How do the thread blocks resides in the multiprocessors?

Hi, all!

I’m puzzled by the residence of the thread blocks on the multiprocessors.

Just suppose we have one Tesla M2090, which possesses 16 SMs, and we will launch a kernel with 16 thread blocks. There would be two different approaches:

a) SM : streaming multiprocessor TB : thread block
TB resides on SM evenly.
SM: 0 1 2 … 15
TB: 0 1 2 … 15

a) SM : streaming multiprocessor TB : thread block
The first 2 SMs hold 16 TBs, since the maximum for one SM is 8.
SM: 0 1 2 … 15
TB: 0 8
TB: 1 9
TB: 2 10
… … …
TB: 7 15

Could anyone figure out the correct scheme?

Thanks!

The developer has no control over how the scheduler distributes thread blocks to multiprocessors. It probably spreads the blocks over as many SMs as possible, but we have been given no guarantees from NVIDIA.

Thank you!

This question is somewhat related to my previous post (The Official NVIDIA Forums | NVIDIA).

I have a look at Steve Rennich’s webinar on CUDA C/C++ Streams and Concurrency. On Page 18, he mentioned “fill 1/2 of the SM resources”. I’m actually confused about a) is’t the programmers responsibly to control the kernel only fill 1/2 of the SM resources, or b) the execution configuration of the kernel is too small to run out of the SM resource, e.g. only 8 thread blocks (1024 threads in each) totally for a kernel, and there are 16 SMs available.

Now, it seems that b) should be the exact meaning of “fill 1/2 of the SM resources”.

Seibert, is my understanding correct?

I’m not sure I understand the two choices, but let me try to answer a different way.

When you launch a kernel, you select the number of threads per block and the amount of shared memory to use per block. The number of threads per block determines the number of registers and the number of warps required to run the block. In order for the block to run at all, the number of warps, registers and amount of shared memory all have to be less than the multiprocessor limit for the CUDA architecture you are using. If you fail to meet that requirement, you will get an error code returned by the next CUDA call you make telling you that your launch configuration is invalid.

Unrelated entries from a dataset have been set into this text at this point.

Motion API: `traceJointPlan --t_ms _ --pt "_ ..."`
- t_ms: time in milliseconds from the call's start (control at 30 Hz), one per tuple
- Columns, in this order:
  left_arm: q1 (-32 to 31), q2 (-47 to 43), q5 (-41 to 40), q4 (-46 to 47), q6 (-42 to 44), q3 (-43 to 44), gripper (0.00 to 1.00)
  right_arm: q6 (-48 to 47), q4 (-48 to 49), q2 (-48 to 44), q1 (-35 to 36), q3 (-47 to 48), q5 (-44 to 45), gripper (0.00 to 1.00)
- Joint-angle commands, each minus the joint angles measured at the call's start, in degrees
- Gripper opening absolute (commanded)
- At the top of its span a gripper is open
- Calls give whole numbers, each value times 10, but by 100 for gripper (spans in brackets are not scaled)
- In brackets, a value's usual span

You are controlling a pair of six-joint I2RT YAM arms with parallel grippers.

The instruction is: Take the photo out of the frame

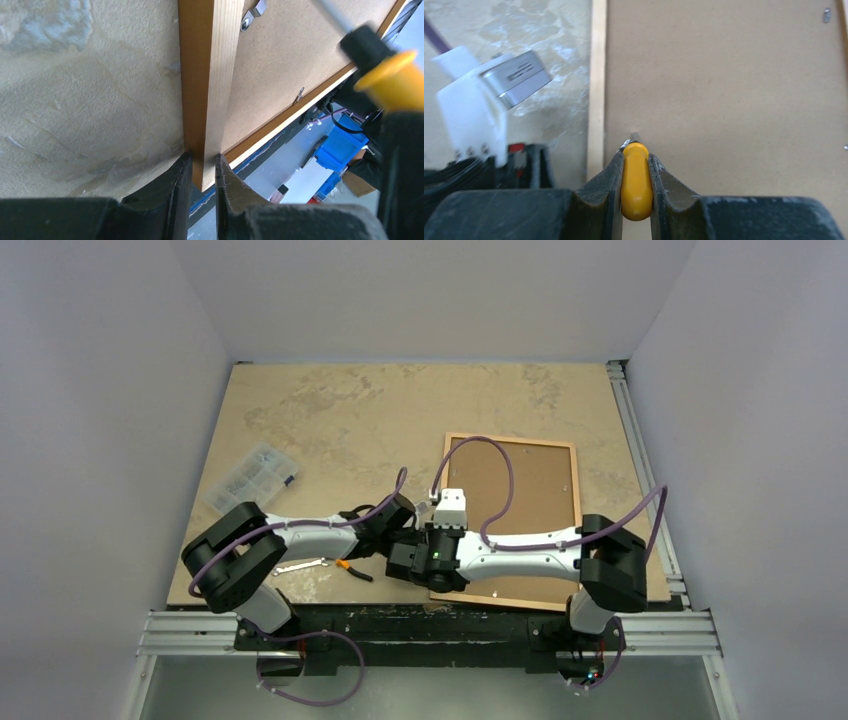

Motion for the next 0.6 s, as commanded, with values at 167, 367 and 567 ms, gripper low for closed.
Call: traceJointPlan --t_ms 167,367,567 --pt "-4 17 -57 -52 13 -15 0 -26 -57 -11 -27 0 20 0" --pt "-3 -14 -56 -51 31 -10 8 -118 57 -165 -25 -73 -36 0" --pt "-9 -54 -87 -86 76 11 46 -168 153 -314 -27 -187 -96 0"
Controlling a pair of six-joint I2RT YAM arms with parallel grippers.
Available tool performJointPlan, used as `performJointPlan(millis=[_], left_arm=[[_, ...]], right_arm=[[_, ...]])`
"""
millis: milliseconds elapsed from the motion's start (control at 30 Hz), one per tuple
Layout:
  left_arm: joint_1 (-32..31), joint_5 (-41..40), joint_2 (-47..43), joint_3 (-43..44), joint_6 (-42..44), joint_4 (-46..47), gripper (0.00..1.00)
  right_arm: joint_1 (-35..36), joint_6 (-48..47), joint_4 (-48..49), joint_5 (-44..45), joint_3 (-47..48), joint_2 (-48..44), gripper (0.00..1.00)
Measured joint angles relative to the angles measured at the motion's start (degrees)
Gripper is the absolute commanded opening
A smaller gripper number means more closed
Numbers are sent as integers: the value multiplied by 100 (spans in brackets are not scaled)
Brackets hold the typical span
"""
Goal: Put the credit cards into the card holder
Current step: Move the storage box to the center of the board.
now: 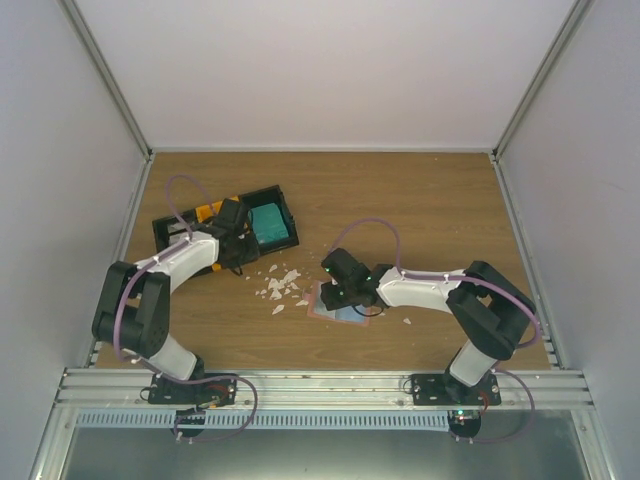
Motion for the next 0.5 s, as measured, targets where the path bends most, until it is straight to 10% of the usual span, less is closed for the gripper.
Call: performJointPlan(millis=[367,500], left_arm=[[-39,367,658,726,708,109,37],[-94,57,632,804,728,68,55]], right_arm=[[-79,-11,61,-136,-28,-7,34],[-96,-11,63,-164,-31,-4,34]])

However, if the per-block resource usage in your kernel is low enough, the block scheduler can distribute multiple blocks to each multiprocessor for simultaneous execution. This helps the warp scheduler on the multiprocessor have more independent warps to work with, which helps hide instruction latency (for example, if some warps have to wait for many clock cycles on memory reads). This is why you often want to have many more blocks than multiprocessors, and you want to keep the resource usage of each block much lower than the multiprocessor limit.